§ **Goal of the exercise**
From the listing below, output only the lines starting at the line that has "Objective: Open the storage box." and ending at the line that has "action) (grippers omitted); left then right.", exactly as they appear, ends included.
==== The input
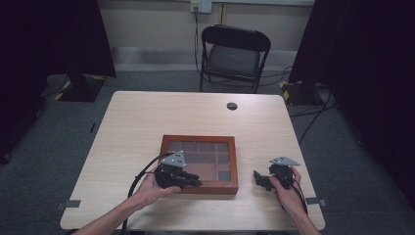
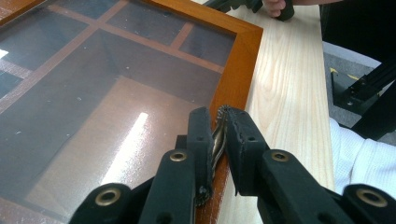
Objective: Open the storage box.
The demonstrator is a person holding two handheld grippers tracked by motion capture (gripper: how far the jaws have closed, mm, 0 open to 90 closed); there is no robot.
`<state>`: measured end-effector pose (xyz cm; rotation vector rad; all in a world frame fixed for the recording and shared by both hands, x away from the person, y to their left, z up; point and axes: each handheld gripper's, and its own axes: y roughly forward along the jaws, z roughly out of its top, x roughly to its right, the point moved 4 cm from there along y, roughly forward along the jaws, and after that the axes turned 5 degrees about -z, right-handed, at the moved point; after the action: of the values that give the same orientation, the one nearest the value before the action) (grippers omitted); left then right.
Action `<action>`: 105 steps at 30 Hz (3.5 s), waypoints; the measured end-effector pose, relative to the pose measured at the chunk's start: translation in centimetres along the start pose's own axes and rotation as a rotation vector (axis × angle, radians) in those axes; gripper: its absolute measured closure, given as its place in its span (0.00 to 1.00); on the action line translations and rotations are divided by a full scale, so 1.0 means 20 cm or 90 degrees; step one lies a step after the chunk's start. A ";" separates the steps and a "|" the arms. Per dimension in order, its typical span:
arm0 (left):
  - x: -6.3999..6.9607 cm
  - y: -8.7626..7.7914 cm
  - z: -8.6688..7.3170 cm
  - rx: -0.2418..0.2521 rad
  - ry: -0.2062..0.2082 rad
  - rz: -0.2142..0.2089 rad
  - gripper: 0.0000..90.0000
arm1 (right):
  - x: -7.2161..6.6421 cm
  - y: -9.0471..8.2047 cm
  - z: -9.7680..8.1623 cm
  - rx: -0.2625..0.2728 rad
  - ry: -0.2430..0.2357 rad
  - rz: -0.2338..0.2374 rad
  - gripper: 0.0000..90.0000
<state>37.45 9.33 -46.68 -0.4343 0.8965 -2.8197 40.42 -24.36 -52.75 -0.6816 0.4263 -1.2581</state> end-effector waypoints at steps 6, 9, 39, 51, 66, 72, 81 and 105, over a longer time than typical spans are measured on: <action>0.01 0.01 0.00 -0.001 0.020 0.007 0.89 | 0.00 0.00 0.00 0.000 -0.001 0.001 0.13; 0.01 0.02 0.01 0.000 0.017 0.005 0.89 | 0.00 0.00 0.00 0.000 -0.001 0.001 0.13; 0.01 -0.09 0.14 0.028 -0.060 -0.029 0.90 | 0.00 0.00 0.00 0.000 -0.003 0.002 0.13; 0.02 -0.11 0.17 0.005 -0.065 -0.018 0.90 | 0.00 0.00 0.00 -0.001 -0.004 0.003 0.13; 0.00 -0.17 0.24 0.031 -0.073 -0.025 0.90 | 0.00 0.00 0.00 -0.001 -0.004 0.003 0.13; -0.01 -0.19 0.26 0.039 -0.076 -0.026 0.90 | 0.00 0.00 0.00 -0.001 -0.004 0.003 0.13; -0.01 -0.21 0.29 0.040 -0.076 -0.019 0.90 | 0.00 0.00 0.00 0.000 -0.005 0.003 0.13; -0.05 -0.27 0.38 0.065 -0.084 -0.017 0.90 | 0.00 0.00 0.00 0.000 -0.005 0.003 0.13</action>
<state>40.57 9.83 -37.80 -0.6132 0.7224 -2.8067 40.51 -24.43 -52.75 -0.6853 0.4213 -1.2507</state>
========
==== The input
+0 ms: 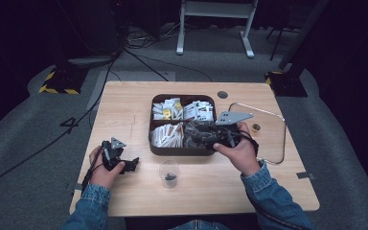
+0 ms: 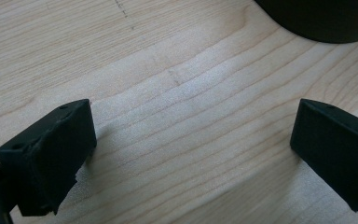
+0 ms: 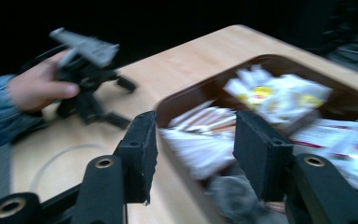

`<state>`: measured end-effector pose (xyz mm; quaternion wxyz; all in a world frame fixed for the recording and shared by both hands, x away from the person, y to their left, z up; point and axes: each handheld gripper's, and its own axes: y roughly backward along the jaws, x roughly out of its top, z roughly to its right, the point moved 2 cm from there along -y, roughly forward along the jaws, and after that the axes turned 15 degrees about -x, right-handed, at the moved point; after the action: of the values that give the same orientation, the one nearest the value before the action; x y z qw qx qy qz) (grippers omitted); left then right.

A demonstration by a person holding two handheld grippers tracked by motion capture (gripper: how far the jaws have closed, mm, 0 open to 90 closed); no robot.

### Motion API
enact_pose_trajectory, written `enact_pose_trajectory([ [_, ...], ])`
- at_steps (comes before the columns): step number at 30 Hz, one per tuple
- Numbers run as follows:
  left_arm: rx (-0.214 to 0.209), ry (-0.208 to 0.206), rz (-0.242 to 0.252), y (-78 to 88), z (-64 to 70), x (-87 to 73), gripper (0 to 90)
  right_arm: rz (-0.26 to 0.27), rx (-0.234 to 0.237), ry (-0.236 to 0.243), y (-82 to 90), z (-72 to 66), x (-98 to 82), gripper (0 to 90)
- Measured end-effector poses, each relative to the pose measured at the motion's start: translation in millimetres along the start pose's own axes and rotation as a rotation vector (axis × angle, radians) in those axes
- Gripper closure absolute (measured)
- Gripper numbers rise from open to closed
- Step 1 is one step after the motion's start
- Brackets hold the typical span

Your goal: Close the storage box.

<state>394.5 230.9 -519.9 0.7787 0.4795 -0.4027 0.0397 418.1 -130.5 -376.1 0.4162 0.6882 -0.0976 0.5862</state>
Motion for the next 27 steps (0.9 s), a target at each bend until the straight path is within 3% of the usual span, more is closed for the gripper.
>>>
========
§ **The answer**
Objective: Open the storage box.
The demonstrator is a person holding two handheld grippers tracked by motion capture (gripper: how far the jaws have closed, mm, 0 open to 90 closed); there is no robot.
`<state>`: measured end-effector pose (xyz cm; rotation vector rad; all in a world frame fixed for the recording and shared by both hands, x away from the person, y to their left, z up; point and axes: each handheld gripper's, and its own axes: y roughly forward along the jaws, z roughly out of its top, x roughly to its right, the point moved 4 cm from there along y, roughly forward along the jaws, and after that the axes turned 5 degrees about -z, right-handed, at the moved point; after the action: of the values that give the same orientation, the one nearest the value before the action) (grippers omitted); left then right.

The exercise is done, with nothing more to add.